▸ **Problem**
For the listing below, give the count of lines containing the string "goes" and nothing else.
::: Material provided :::
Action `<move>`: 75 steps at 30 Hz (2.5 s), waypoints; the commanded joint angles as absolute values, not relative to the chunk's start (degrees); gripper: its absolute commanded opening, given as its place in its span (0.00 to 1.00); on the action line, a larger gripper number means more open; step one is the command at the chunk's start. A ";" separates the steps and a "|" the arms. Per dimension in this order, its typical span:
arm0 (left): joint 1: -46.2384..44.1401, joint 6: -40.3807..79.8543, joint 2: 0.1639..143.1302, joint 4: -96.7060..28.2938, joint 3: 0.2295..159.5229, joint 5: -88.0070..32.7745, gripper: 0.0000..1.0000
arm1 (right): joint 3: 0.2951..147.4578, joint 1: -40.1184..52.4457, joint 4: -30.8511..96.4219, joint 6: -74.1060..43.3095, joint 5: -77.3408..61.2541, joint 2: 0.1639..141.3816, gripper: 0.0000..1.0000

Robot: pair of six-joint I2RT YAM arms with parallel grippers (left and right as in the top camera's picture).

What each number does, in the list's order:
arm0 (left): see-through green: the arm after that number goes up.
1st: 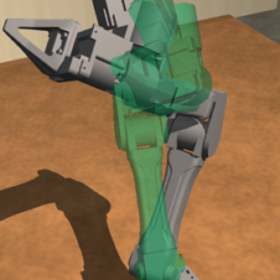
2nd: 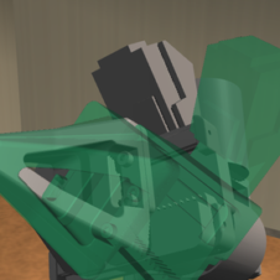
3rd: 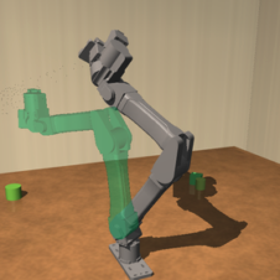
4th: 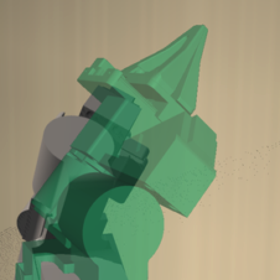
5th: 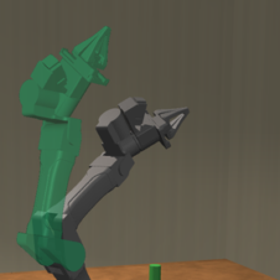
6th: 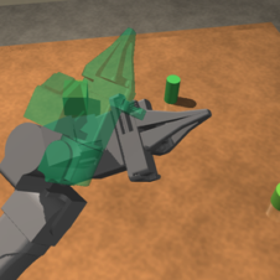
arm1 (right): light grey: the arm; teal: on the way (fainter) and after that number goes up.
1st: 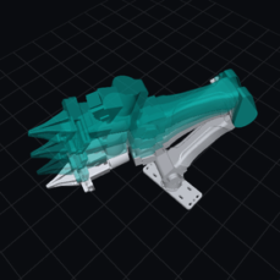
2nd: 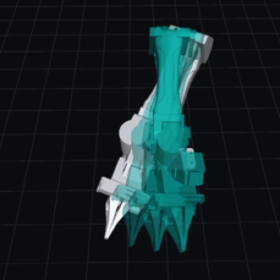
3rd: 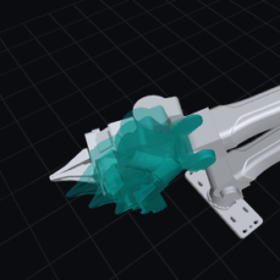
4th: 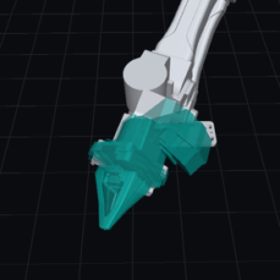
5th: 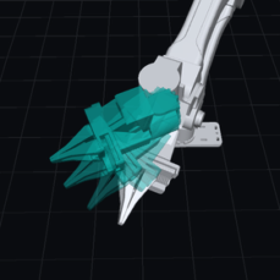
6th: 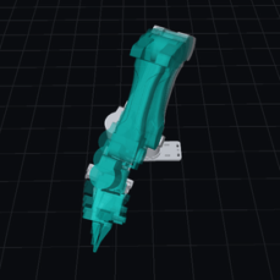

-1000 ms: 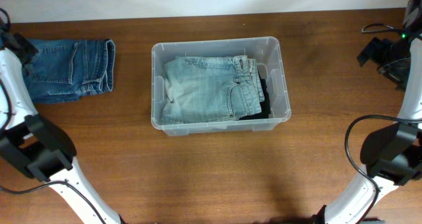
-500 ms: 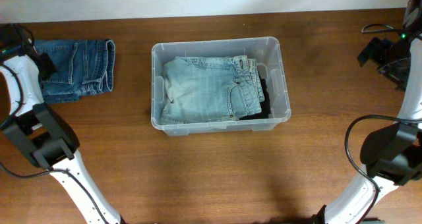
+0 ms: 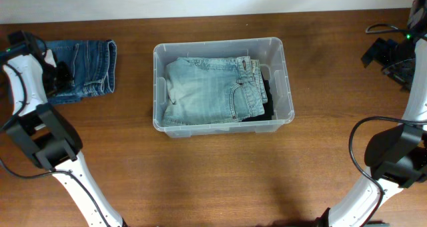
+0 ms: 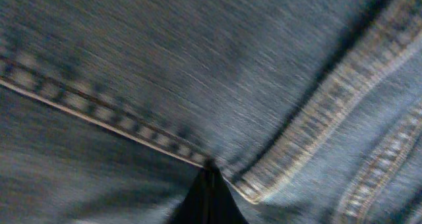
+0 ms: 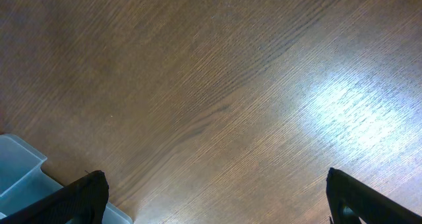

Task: Pack container
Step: 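Grasp the dark-blue jeans with the left gripper and drag them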

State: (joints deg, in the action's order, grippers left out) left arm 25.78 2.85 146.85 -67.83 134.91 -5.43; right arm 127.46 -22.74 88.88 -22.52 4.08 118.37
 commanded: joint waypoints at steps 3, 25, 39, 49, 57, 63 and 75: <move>20.38 9.72 147.68 -73.10 134.93 -8.84 0.01 | 127.26 -22.90 88.92 -23.20 4.78 118.50 0.98; 7.49 12.99 150.63 -77.08 158.08 -9.54 0.14 | 127.26 -22.90 88.92 -23.20 4.78 118.50 0.98; 28.05 10.33 151.09 -92.12 166.01 -23.40 0.99 | 127.26 -22.90 88.92 -23.22 4.80 118.50 0.99; 34.02 9.32 155.85 -93.93 165.88 -28.12 0.97 | 127.26 -22.90 88.90 -23.22 4.80 118.50 0.98; 35.99 9.28 160.53 -94.11 165.88 -28.08 0.96 | 127.26 -22.90 88.92 -23.20 4.80 118.50 0.99; 36.16 9.13 161.60 -93.43 165.88 -28.08 0.96 | 127.26 -22.90 88.92 -23.22 4.80 118.50 0.98; 35.79 7.81 167.52 -85.89 165.88 -32.18 0.93 | 127.26 -22.90 88.90 -23.20 4.80 118.50 0.98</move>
State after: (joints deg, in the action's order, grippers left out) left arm 36.18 9.17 164.90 -87.33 165.64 -30.28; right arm 127.46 -22.74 88.88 -22.52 4.08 118.37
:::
▸ **Exercise answer**
2